Researchers have identified olfactory receptors that enable ants to smell and recognize workers, males, and their queen
Queen ants spend most of their time having babies. To reign supreme in a colony, they exude a special scent, or pheromone, on the waxy surface of their body that suppresses ovary development in their sisters, rendering the latter reproductively inactive workers that find food, nurse the young and protect the colony.
Now, researchers at the University of California, Riverside have begun to unravel the molecular mechanisms behind how ants sense these pheromones and how they control reproduction regulation and other social activities in ant communities. The research, published today in the journal Nature Communications, highlights how ants use olfactory receptors to distinguish between colony members so they can work together in a complex, hierarchical society. The findings could help in the development of new pest management strategies.
The research team led by Anandasankar Ray, an associate professor in the department of Molecular Cell Systems Biology, has identified and characterized more than 20 receptors found on the antennae of worker ants that play a role in the division of labor within colonies. Among these is one receptor that responds specifically to a pheromone produced by queen ants, an interaction that ultimately results in a physiological change to workers' ovaries.

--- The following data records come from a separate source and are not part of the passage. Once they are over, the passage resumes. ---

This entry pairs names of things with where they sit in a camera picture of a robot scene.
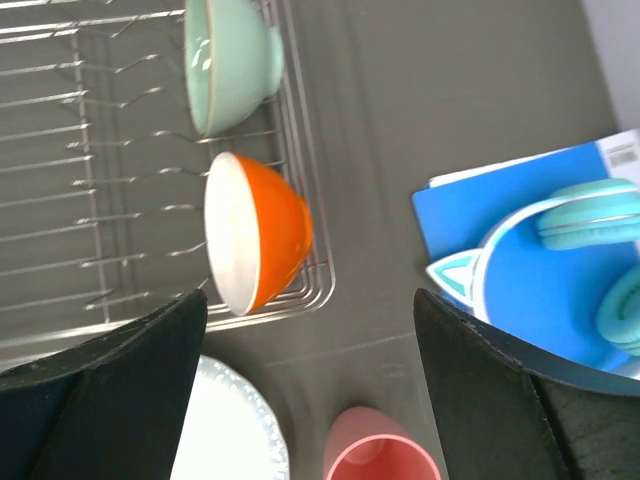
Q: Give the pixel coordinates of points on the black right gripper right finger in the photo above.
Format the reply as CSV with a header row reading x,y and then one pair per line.
x,y
506,409

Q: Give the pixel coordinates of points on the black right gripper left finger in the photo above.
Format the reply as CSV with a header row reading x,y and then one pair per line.
x,y
112,407

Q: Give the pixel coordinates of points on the pink cup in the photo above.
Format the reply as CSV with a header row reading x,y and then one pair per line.
x,y
364,443

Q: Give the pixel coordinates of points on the orange white bowl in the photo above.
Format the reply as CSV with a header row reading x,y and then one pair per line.
x,y
258,231

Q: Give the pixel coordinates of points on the mint green bowl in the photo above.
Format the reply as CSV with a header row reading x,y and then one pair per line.
x,y
233,61

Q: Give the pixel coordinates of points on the blue folder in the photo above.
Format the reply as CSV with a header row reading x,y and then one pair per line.
x,y
545,248

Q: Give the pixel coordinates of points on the white blue-rimmed plate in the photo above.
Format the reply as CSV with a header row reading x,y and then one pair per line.
x,y
229,430

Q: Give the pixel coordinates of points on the metal wire dish rack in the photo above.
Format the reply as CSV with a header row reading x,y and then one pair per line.
x,y
103,176

Ants are eusocial insects, meaning they live in cooperative groups where one female and several males are involved in reproduction, and non-breeding individuals play specialized roles, such as caring for the young, finding food and warding off enemies. For years, scientists have been interested in how ants communicate, which is mediated through a group of hydrocarbon pheromones that ants produce and 'wear' like a coat on their bodies. Through these pheromones, ants can discriminate between nestmates and non-nestmates, and recognize different castes within the same colony.
The effort to unravel the molecular mechanism behind ant olfaction took several years and a consortium of collaborators from several universities. In 2015, Ray's group developed a powerful electrophysiology technique in the Camponotus ant species and showed that sensory neurons within tiny hair-like structures on the ant antennae respond with high specificity to a variety of different ant pheromones. With Ray's help this method was set up and tested at Arizona State University in another ant species, Harpegnathos saltator. However, until now, the olfactory receptors responsible for detecting these hydrocarbon pheromones had not been identified in any species.
In the current paper, Ray's group identified and characterized 22 odorant receptors that interact specifically with hydrocarbon pheromones produced by other ants, including one—called HsOr263—that responds to the queen pheromone. These receptors belong to a subfamily of the odorant receptor gene family called the 9-exon subfamily.
"We explored the 9-exon subfamily of olfactory receptor genes first because it is greatly expanded in ants and other eusocial insects, making it a good place to start looking for receptors that respond to the hydrocarbon pheromones," Ray said.
Accelerating this research, and paving the way for other ant receptors to be identified, was a technique developed in 2014 by Ray and Gregory Pask, a former postdoctoral associate in Ray's lab, to express ant olfactory receptors in a genetically modified Drosophila melanogaster fly. Pask inserted the DNA of ant receptors into the fly genome and used genetics to express the ant receptor in fly antennae.
"Once we expressed an ant receptor in the fly antenna I could directly measure the response to individual hydrocarbons on that receptor one by one," said Pask, lead author of the Nature Communications paper and currently an assistant professor at Bucknell University in Lewisburg, Pa. "Using this method, we then identified odorant receptors for several important hydrocarbons, including ones found on workers, males, or queens."
"Ants and other social insects use a mix of hydrocarbons on their bodies as 'biological barcodes' that communicate key social information within the colony. Our research sheds light on how these 'barcode readers' work at a molecular level," Pask said.
Ray said the identification of ant olfactory receptors provides new insight into the chemical communications systems used by eusocial insects, and future research would explore how these receptors trigger physiological changes, such as the suppression of reproduction.
"Ant olfaction and the way that smell is processed is a fascinating area of neuroscience, but this work also has future practical applications. By increasing our understanding of pheromone-mediated communication, we have great potential to be able to manipulate and control insect behavior, which will lead to new pest management strategies," Ray said.